→ Instructions for the task: Copy out each line of the data below in which the string "yellow" appears.

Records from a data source
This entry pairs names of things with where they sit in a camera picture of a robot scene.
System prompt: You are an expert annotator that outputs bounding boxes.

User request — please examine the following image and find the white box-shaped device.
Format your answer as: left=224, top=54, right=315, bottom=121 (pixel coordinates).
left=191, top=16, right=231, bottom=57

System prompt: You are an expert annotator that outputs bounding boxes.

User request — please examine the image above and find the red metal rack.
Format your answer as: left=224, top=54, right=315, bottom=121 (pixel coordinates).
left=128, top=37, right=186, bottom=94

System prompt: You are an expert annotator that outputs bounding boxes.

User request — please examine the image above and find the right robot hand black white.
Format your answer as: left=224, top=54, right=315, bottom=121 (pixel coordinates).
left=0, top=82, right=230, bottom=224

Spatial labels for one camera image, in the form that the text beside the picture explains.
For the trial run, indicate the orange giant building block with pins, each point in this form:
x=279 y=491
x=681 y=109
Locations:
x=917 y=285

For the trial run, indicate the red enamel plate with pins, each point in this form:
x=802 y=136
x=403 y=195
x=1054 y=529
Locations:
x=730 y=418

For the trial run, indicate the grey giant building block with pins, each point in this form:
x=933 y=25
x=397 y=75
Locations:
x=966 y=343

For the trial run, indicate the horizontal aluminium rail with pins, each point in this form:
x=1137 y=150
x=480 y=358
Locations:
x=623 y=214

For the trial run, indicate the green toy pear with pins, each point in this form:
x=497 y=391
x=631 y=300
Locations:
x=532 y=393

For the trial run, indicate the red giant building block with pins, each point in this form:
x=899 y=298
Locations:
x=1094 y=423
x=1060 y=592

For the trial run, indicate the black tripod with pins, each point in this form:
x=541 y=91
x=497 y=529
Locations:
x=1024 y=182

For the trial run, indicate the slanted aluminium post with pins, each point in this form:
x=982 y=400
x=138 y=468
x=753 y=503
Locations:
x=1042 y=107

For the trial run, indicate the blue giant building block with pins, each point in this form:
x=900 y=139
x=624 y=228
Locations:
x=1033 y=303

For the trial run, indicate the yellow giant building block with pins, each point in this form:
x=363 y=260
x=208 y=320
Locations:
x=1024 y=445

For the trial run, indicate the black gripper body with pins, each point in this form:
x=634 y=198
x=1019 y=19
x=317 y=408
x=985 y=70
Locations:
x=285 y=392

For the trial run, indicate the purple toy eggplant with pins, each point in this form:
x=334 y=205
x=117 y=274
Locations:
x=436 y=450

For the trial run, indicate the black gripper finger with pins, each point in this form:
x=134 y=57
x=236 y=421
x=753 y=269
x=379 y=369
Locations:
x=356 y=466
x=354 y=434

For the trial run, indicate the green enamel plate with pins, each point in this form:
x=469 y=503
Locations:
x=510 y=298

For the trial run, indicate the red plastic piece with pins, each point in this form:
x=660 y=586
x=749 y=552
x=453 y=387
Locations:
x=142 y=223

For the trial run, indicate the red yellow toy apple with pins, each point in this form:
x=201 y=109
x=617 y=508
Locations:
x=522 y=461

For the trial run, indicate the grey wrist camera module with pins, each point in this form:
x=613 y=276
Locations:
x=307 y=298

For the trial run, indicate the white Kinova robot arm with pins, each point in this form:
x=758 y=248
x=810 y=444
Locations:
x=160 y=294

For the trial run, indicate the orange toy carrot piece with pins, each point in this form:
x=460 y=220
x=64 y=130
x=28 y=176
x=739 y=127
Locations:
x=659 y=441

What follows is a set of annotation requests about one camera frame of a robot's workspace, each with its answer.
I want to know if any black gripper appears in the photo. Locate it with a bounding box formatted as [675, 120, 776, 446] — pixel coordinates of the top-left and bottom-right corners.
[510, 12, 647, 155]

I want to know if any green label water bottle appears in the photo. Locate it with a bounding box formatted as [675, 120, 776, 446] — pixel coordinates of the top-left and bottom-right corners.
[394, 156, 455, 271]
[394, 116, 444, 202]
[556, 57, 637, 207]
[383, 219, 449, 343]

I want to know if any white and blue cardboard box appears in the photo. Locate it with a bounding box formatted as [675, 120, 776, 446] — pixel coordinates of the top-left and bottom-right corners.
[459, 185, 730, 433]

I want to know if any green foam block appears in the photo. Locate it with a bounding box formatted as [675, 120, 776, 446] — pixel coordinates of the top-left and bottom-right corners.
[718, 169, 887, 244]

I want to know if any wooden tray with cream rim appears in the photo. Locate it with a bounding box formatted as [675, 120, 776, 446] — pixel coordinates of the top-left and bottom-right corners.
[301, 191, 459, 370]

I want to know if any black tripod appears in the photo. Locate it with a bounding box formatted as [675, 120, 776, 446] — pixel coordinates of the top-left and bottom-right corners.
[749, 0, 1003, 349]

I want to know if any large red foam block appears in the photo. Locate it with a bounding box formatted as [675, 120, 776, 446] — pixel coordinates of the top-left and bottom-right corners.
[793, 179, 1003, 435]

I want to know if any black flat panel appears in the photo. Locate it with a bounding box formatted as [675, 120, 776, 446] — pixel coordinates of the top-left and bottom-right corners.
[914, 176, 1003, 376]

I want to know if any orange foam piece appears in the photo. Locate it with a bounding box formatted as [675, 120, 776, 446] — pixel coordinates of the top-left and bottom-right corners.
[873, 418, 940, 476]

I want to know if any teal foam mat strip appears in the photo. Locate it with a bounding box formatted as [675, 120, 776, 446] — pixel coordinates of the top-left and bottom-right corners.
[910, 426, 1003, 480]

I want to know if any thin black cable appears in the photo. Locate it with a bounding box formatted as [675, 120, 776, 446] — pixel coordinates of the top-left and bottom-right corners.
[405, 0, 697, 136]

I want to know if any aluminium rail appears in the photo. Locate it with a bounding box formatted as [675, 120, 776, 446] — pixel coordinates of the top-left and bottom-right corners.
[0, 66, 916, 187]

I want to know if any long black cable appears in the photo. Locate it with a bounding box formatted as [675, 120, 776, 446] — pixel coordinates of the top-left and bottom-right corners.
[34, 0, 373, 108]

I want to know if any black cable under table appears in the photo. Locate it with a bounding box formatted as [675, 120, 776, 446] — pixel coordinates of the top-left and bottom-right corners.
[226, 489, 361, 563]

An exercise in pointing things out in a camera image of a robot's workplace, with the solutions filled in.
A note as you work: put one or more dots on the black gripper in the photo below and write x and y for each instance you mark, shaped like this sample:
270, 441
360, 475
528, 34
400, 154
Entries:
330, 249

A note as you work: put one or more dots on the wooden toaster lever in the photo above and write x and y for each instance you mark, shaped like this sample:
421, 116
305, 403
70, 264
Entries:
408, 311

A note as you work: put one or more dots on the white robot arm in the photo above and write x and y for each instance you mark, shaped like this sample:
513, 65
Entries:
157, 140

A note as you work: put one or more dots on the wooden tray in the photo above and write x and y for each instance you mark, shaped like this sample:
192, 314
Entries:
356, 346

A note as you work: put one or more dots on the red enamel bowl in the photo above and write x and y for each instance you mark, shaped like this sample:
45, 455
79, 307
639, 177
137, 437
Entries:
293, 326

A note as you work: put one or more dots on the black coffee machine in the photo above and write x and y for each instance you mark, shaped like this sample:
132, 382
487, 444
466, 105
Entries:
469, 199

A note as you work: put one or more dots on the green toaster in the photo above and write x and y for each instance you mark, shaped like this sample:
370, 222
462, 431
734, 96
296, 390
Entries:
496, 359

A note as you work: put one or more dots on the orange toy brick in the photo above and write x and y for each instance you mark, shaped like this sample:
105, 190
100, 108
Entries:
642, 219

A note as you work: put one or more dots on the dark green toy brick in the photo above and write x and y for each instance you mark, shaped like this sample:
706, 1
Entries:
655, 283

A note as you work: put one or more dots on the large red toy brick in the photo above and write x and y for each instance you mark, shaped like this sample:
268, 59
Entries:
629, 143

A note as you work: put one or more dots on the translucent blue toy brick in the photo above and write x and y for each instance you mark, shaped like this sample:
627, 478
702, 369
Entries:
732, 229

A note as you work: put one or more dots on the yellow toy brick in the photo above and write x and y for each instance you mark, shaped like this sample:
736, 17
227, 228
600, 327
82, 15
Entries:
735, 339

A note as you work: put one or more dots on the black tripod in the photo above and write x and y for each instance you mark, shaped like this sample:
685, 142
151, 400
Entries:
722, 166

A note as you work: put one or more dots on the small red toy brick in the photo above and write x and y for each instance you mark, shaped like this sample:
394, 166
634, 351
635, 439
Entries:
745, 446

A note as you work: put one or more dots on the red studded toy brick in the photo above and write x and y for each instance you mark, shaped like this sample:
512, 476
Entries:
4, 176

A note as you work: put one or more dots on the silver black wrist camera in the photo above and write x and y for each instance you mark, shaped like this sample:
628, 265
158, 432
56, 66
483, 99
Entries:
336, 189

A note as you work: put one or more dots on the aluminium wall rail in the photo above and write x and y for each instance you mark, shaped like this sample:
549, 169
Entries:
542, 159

→ Task solution:
For the trial run, indicate the yellow giant building block with pins, each point in this form:
For the trial run, indicate the red yellow toy apple with pins, each point in this form:
A note as you work: put one or more dots on the yellow toy brick in the photo above and write x and y for each instance you mark, shaped like this sample:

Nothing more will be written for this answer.